─── ENTRIES SUPPLIED
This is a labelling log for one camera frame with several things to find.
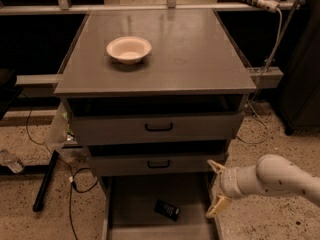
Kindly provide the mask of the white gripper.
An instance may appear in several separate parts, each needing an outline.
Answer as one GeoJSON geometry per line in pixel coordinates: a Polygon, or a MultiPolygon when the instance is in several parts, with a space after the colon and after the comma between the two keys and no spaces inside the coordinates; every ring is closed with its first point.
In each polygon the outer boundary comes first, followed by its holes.
{"type": "Polygon", "coordinates": [[[218,194],[215,202],[208,208],[205,216],[214,218],[231,205],[232,199],[240,199],[252,193],[254,190],[254,167],[226,169],[225,166],[213,160],[208,160],[207,163],[216,174],[220,175],[220,188],[226,195],[218,194]]]}

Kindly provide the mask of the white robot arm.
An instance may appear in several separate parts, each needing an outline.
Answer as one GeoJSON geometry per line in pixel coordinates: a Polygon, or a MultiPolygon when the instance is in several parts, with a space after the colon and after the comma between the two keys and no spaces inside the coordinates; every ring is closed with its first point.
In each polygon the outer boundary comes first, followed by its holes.
{"type": "Polygon", "coordinates": [[[214,218],[233,201],[249,195],[284,196],[295,194],[320,206],[320,178],[312,176],[286,158],[267,154],[254,165],[227,168],[213,160],[207,163],[218,175],[221,192],[206,212],[214,218]]]}

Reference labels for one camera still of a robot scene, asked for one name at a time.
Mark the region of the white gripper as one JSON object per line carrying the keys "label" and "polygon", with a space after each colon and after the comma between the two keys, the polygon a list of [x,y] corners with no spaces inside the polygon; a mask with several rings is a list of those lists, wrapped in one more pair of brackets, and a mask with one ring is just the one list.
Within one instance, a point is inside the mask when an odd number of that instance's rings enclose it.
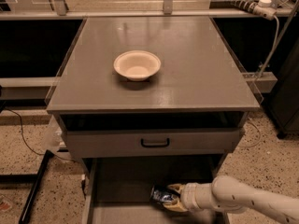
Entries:
{"label": "white gripper", "polygon": [[210,184],[188,183],[170,184],[167,186],[175,193],[180,194],[180,201],[164,203],[163,207],[173,212],[199,212],[205,209],[212,210],[215,204]]}

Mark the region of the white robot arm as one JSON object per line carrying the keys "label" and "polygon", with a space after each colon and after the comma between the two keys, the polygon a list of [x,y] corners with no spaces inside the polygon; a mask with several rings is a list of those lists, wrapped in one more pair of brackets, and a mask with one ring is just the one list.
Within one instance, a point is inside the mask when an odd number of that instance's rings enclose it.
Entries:
{"label": "white robot arm", "polygon": [[171,211],[242,213],[249,208],[280,224],[299,224],[298,199],[253,188],[228,175],[219,175],[211,183],[172,184],[168,188],[174,194],[162,203]]}

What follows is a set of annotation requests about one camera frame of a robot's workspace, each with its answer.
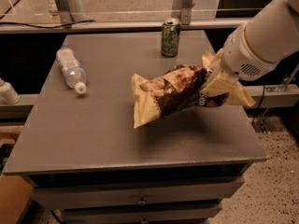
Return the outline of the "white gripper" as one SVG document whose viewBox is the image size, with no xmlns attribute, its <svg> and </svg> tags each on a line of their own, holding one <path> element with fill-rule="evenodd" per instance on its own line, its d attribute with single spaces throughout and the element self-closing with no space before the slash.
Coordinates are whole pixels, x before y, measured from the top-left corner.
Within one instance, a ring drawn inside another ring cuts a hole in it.
<svg viewBox="0 0 299 224">
<path fill-rule="evenodd" d="M 277 65 L 264 61 L 251 50 L 246 40 L 245 26 L 240 25 L 228 36 L 223 48 L 209 63 L 208 73 L 215 77 L 200 92 L 207 97 L 225 93 L 239 96 L 242 93 L 239 79 L 254 81 L 272 72 Z"/>
</svg>

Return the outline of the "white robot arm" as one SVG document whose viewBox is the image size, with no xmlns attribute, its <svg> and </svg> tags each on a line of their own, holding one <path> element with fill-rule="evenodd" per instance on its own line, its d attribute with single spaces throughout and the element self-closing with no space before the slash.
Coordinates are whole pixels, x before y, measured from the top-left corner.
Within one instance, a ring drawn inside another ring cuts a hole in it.
<svg viewBox="0 0 299 224">
<path fill-rule="evenodd" d="M 239 80 L 254 81 L 299 50 L 299 0 L 273 0 L 237 27 L 207 67 L 201 91 L 226 93 Z"/>
</svg>

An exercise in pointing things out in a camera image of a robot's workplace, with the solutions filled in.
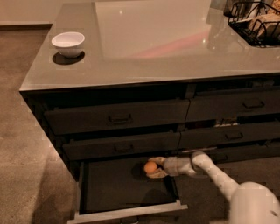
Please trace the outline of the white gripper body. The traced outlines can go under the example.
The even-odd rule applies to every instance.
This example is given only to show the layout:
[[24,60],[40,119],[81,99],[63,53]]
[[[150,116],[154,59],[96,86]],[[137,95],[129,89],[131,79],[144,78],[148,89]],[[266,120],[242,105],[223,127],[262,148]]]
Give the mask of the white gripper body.
[[164,171],[172,177],[179,175],[193,176],[196,174],[189,157],[168,157],[164,161]]

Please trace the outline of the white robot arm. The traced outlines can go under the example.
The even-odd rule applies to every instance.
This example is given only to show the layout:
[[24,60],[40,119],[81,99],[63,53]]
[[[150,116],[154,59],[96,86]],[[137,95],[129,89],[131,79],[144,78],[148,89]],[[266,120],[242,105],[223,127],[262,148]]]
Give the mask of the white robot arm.
[[228,224],[280,224],[280,203],[270,189],[256,182],[238,184],[202,151],[190,157],[151,157],[143,169],[151,179],[204,172],[229,202]]

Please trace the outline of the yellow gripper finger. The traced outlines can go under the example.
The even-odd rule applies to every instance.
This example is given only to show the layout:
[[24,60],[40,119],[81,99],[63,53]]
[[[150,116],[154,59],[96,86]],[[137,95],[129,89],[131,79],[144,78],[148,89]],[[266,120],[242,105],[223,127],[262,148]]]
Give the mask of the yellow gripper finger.
[[167,176],[167,173],[165,172],[165,170],[157,168],[154,172],[147,173],[146,176],[150,179],[162,179]]
[[149,161],[155,162],[157,165],[163,165],[165,163],[165,157],[151,157]]

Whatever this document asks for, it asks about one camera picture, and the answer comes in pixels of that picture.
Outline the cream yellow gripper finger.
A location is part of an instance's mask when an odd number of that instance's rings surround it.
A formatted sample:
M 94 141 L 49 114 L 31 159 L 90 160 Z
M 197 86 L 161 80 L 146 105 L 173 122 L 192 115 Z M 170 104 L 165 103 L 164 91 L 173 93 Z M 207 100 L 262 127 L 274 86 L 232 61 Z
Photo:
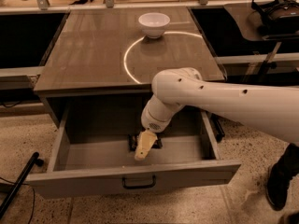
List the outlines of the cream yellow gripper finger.
M 135 160 L 143 161 L 148 156 L 154 143 L 158 140 L 156 133 L 150 130 L 143 131 L 137 137 L 137 147 L 135 149 Z

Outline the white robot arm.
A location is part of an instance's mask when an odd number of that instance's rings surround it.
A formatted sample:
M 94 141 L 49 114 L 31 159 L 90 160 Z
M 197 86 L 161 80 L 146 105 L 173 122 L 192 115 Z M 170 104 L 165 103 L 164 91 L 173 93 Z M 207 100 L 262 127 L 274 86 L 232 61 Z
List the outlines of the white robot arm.
M 193 68 L 167 69 L 151 82 L 137 137 L 135 159 L 144 160 L 171 119 L 184 106 L 194 106 L 239 122 L 280 140 L 299 144 L 299 89 L 206 82 Z

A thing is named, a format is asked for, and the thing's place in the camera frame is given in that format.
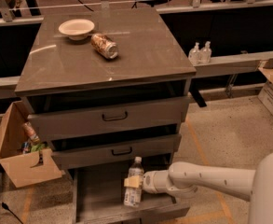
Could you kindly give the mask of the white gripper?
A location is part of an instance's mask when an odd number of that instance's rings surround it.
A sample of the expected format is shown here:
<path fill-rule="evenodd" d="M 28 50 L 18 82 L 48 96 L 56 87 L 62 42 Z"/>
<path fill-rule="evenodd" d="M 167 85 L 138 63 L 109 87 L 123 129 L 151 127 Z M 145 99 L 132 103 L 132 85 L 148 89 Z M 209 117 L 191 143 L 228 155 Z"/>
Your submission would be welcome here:
<path fill-rule="evenodd" d="M 126 188 L 140 188 L 143 183 L 143 190 L 148 193 L 166 193 L 168 190 L 168 171 L 149 171 L 143 175 L 127 177 L 124 180 Z"/>

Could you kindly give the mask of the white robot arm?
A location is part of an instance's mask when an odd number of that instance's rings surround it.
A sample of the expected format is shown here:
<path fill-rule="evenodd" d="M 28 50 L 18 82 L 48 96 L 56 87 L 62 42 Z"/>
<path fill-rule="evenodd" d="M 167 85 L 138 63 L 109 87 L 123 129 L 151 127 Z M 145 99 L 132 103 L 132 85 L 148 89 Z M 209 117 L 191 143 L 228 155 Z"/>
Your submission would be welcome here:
──────
Reproduce exactly and only the lines from the one with "List the outlines of the white robot arm." through the final line of the records above, inclusive. Pictures must be left out.

### ANSWER SECTION:
List the outlines of the white robot arm.
M 193 68 L 167 69 L 151 82 L 137 137 L 135 159 L 144 160 L 171 119 L 184 106 L 194 106 L 239 122 L 280 140 L 299 144 L 299 89 L 206 82 Z

A thing is named, a format is asked for, and the thing's place in the camera frame is given in that format.
Could you kindly give the mask of the white gripper?
A location is part of an instance's mask when an odd number of that instance's rings surround it.
A sample of the expected format is shown here:
<path fill-rule="evenodd" d="M 28 50 L 18 82 L 48 96 L 56 87 L 62 42 Z"/>
<path fill-rule="evenodd" d="M 167 85 L 138 63 L 109 87 L 123 129 L 151 127 Z M 145 99 L 132 103 L 132 85 L 148 89 Z M 209 117 L 191 143 L 228 155 Z"/>
Your submission would be welcome here:
<path fill-rule="evenodd" d="M 126 188 L 140 188 L 143 183 L 143 190 L 148 193 L 166 193 L 168 190 L 168 171 L 149 171 L 143 175 L 127 177 L 124 180 Z"/>

Could you kindly give the mask of the white robot arm?
A location is part of an instance's mask when an odd number of that instance's rings surround it.
A sample of the expected format is shown here:
<path fill-rule="evenodd" d="M 28 50 L 18 82 L 48 96 L 56 87 L 62 42 Z"/>
<path fill-rule="evenodd" d="M 167 85 L 138 63 L 109 87 L 123 129 L 151 127 Z M 145 99 L 132 103 L 132 85 L 148 89 Z M 209 117 L 191 143 L 228 155 Z"/>
Your submission would be welcome here:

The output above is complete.